The consumer-driven platform is not dissimilar to other gig economy staples like Fiverr, Taskrabbit, and Uber. Sesame has about 46 employees but the Sesame platform is home to approximately 3,500 physicians, nurse practitioners, and other providers. Clinicians can fill their schedule through Sesame, much like an Uber driver can ‘turn on’ their availability.
“An empty airplane parked at a gate makes no money for the airline. An airplane in the sky full of passengers makes money,” DiLorenzo explains. “ It’s no different than an MRI tube or a doctor’s calendar. An occupied MRI tube and a full doctor calendar make money. So let’s say a doctor has a free Thursday afternoon and wants to monetize his open time in the Sesame marketplace. Now let’s say there are 10 doctors that are free on Thursday afternoon. One of the ways that doctor can stand out from the other nine is to have the best price.”
Advancing tech infrastructure
Another way Sesame is looking toward the future is in the technological infrastructure supporting physicians. While providers and patients currently have access to fundamental tools such as clinical notes and prescription refills to aid their interactions, there’s room for improvement. Sesame will invest in product development to introduce innovative features and functionalities that facilitate the provider-patient relationship like a mobile app, asynchronous messaging, and more robust intake forms, DiLorenzo said.

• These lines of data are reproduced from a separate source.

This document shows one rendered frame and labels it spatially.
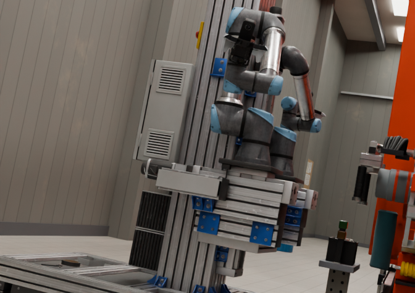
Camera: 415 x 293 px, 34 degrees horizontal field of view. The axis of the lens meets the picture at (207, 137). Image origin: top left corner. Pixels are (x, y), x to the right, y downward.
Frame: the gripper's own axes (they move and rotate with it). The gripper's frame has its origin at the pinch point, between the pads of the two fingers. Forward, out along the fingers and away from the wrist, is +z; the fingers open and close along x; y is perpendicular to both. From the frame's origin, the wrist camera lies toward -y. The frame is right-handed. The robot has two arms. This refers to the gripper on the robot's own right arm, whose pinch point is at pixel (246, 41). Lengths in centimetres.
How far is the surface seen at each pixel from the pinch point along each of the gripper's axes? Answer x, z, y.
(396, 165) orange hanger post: -94, -101, 26
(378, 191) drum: -77, -59, 38
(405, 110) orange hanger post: -91, -105, -2
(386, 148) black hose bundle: -70, -46, 20
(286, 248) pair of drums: -210, -857, 220
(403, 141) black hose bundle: -76, -47, 15
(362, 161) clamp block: -64, -50, 28

“We are taking a crawl, walk, run approach here. To start, the most important benchmark to both Sesame and Costco is that Costco Members are receiving from Sesame the same type of quality, value and price they are accustomed to getting from Costco on virtually every SKU and service in its warehouse stores,” said DiLorenzo.
“When we get the Costo Member experience right, the rest will take care of itself. Sesame has by far the best price on outpatient care, and Costco has the scale to make a difference. Those two things taken together have the potential to move the needle significantly.”